The Duty to Preserve Client Files.

Lawyers have a fiduciary duty to preserve and safeguard property they hold for clients and former clients. Under New York case law, clients have a property interest in—or, at minimum, free access to—most documents or other materials relating to their matters. The duty to preserve client files may continue for at least some period of time after the representation ends, depending on the circumstances. Accordingly, a lawyer may have a duty to notify clients or former clients when their files are destroyed in a disaster.

The Duty to Notify.

Whether an attorney must notify a client about destroyed files depends on various factors, including what types of documents were destroyed, whether the matter is open or closed, and what types of communications the lawyer previously had with the client concerning disposition of the files.
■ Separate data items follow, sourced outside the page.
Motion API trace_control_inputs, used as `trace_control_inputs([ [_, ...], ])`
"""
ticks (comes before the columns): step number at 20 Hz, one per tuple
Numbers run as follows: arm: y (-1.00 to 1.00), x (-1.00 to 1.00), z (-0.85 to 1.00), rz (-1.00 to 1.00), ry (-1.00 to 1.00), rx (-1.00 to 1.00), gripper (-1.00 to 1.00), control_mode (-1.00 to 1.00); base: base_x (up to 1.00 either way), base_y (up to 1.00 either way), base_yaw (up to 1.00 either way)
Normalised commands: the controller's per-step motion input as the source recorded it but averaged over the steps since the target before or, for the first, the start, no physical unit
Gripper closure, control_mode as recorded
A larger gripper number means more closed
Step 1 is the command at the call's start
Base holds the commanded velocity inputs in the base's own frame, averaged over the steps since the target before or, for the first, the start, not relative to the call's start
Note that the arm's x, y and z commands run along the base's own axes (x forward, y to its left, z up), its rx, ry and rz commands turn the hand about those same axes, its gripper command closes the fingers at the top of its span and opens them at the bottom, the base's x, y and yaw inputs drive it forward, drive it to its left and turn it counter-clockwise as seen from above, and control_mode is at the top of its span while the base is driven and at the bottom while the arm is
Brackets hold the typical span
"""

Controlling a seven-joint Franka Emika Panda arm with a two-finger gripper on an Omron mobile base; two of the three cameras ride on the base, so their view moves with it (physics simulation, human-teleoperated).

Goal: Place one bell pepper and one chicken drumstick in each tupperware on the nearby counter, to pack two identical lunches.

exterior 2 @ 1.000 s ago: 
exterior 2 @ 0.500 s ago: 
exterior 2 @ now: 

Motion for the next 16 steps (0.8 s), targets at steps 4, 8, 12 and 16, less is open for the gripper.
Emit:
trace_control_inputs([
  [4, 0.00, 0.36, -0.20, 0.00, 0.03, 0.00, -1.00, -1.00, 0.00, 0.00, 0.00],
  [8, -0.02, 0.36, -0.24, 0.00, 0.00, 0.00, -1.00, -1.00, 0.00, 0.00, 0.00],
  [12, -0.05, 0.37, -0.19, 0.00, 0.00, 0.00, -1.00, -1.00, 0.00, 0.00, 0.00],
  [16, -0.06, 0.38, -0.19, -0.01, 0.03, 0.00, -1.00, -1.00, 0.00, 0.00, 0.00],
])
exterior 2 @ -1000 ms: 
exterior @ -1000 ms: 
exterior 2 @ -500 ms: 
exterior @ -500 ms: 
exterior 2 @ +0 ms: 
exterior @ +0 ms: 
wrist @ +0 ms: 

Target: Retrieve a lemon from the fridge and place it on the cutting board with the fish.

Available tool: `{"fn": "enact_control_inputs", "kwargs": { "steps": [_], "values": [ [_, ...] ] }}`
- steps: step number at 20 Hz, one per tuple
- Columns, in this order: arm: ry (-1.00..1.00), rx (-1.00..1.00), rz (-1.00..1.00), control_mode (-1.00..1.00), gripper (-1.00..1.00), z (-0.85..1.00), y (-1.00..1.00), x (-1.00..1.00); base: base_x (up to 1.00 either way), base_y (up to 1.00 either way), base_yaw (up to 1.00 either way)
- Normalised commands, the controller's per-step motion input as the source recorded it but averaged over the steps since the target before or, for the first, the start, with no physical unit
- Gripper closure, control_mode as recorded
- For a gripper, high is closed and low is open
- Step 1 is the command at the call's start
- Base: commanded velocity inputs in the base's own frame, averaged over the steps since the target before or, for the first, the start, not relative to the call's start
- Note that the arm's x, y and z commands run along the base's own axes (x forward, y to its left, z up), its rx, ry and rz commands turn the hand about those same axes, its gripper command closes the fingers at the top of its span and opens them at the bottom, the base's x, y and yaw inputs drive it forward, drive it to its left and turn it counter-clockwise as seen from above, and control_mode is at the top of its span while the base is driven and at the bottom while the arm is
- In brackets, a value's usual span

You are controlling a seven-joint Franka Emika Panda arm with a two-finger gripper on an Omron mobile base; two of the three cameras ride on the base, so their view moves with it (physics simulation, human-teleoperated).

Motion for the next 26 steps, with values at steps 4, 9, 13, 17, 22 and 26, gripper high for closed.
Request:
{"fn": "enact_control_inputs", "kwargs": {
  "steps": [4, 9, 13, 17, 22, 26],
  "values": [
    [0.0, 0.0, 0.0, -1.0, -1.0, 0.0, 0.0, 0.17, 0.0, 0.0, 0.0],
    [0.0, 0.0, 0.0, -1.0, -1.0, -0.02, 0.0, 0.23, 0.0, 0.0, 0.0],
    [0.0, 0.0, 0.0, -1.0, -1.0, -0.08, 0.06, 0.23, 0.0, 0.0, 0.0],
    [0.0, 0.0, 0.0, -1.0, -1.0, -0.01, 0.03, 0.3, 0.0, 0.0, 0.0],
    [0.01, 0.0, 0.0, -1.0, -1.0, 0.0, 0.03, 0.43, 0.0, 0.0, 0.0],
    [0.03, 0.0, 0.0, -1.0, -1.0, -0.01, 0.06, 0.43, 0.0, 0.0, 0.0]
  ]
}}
The opinion sets forth a three-tier framework for categorizing client files. Category 1 consists of documents with “intrinsic value or those that directly affect property rights,” such as “wills, deeds and negotiable instruments.” Category 2 consists of documents that the lawyer “knows or should know may still be necessary or useful to the client.” Category 3 consists of documents with relatively little importance that would “furnish no useful purpose in serving the client’s present needs for legal advice.”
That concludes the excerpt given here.